Eppure il progetto altera impercettibilmente ma in sostanza gli equilibri originari: non viene riconosciuto il rapporto tra la piazza e viale della Vittoria, vero asse monumentale, viene rafforzato invece l’asse trasversale che il progettista originale riteneva giustamente irrisolto, in quanto oggi come allora si dirige contro un muro (il fianco della ferrovia).

Quella che era una piazza si trasforma in un viale, non a caso si vuole pavimentare il tratto di via Nazario Sauro che costeggia la piazza, è il viale che prosegue fino ad inglobare lo spiazzetto delle giostre. Per inciso, la forma romboidale e la posizione delle panchine poste in mezzo a detto spazio sembra avere l’unica motivazione di occupare posto per non lasciarlo ai motorini, non altro.
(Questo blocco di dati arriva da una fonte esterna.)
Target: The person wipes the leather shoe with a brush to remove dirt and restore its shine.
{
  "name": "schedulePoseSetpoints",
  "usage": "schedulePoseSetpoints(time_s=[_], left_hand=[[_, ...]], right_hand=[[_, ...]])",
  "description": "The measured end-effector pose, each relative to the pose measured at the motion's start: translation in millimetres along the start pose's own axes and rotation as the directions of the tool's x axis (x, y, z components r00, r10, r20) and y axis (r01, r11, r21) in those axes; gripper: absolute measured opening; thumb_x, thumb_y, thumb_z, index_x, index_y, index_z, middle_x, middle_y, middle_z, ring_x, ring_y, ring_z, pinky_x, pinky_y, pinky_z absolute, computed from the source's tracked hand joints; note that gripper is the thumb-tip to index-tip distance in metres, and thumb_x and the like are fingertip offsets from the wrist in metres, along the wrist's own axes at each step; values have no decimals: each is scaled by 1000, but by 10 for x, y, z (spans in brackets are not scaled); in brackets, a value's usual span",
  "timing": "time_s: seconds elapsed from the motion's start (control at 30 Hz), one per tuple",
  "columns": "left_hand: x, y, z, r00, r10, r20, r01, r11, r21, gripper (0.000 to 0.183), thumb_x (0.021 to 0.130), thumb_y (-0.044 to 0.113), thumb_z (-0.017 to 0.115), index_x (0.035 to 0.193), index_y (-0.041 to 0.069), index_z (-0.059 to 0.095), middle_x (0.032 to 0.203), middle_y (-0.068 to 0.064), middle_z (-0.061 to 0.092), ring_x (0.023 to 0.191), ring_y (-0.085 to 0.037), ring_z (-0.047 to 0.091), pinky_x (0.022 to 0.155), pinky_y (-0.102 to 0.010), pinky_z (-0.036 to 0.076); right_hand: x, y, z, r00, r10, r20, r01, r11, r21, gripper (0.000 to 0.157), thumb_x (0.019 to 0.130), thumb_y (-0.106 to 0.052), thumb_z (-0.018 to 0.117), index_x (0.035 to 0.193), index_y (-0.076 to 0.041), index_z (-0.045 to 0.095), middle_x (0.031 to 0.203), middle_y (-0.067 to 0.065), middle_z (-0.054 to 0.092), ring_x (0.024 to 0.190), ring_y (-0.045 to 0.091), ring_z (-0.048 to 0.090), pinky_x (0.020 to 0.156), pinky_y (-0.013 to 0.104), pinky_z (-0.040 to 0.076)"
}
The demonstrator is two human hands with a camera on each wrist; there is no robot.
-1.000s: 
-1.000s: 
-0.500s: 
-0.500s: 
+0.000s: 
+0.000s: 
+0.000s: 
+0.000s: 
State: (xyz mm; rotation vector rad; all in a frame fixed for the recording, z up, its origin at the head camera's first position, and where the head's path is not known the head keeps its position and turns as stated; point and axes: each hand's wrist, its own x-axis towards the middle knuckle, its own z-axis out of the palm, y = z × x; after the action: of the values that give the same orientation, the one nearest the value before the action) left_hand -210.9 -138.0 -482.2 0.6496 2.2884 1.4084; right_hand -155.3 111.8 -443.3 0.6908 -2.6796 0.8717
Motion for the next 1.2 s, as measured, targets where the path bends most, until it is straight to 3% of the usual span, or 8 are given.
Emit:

Per il resto non è dato sapere nulla di essenze arboree, arte dei giardini, fruibilità degli spazi, illuminazione (né stradale né monumentale), mentre porzioni consistenti di zone lasciate a brecciolino sembrano destinate appositamente a consolare i nostalgici.

Eppure non è difficile immaginare piazza Mentana come un luogo piacevole, con più verde, meno sassetti, più ombra, un luogo dove passeggiare e incontrarsi: bisognerebbe ammettere che i problemi della piazza non sono soltanto dovuti ad incuria, ma che alcuni degli intenti del progetto originale sono rimasti irrisolti. Comprendendo dunque che un restauro conservativo non li affronta per principio, il titubante limitarsi all’eliminazione delle barriere architettoniche non li affronta per mancanza di coraggio.

– Alcune idee per infondere coraggio all’amministrazione comunale

– Aumentare il verde, la dimensione delle aiuole, con un disegno che realizzi per la prima volta in un secolo il vero scopo originario, quello di realizzare un giardino monumentale, veramente fruibile, fiorito e dotato di ombra, facendo uso dell’arte dei giardini (che nel frattempo si è evoluta), per il resto pavimentato per un massimo del 25%, come da legge regionale.

-Progettare contestualmente un’illuminazione che senza causare inquinamento luminoso non sia la riproposizione pedissequa del lampioncino vittoriano, copia della copia il cui originale non c’è mai stato, almeno a Porto San Giorgio.

-Allargare lo sguardo. Pur con tutte le incertezze i tecnici del Comune di un secolo fa avevano inteso che Piazza Mentana non fosse da concepire come un elemento a sé stante, ma che andava messa in relazione con il contesto generale di questa zona della città.

Se non ci sono i soldi per farlo, bisogna almeno riconoscere la morfologia dei percorsi storici e delle relazioni vicendevoli a livello urbanistico, in particolare occorre:

-Riconoscere l’importanza di viale della Vittoria, un asse urbano dimenticato fin dalla ripavimentazione di via Oberdan, che con la piazza ha una relazione fortissima.

-Decidere cosa si vuole fare da grandi, in particolare cosa fare dell’altro asse, quello che conduce in spiaggia. Se è vero che l’intento è connettere il futuro lungomare con alcune trasversali importanti, lo spiazzo delle giostre dovrà essere implicato, rompere l’unità formale della piazza per annettere un vuoto urbano potrebbe essere accettabile se si chiarisce cosa avverrà in seguito e come tutto verrà coniugato in un complesso.

Nell’attesa, che giri pure la solita giostra.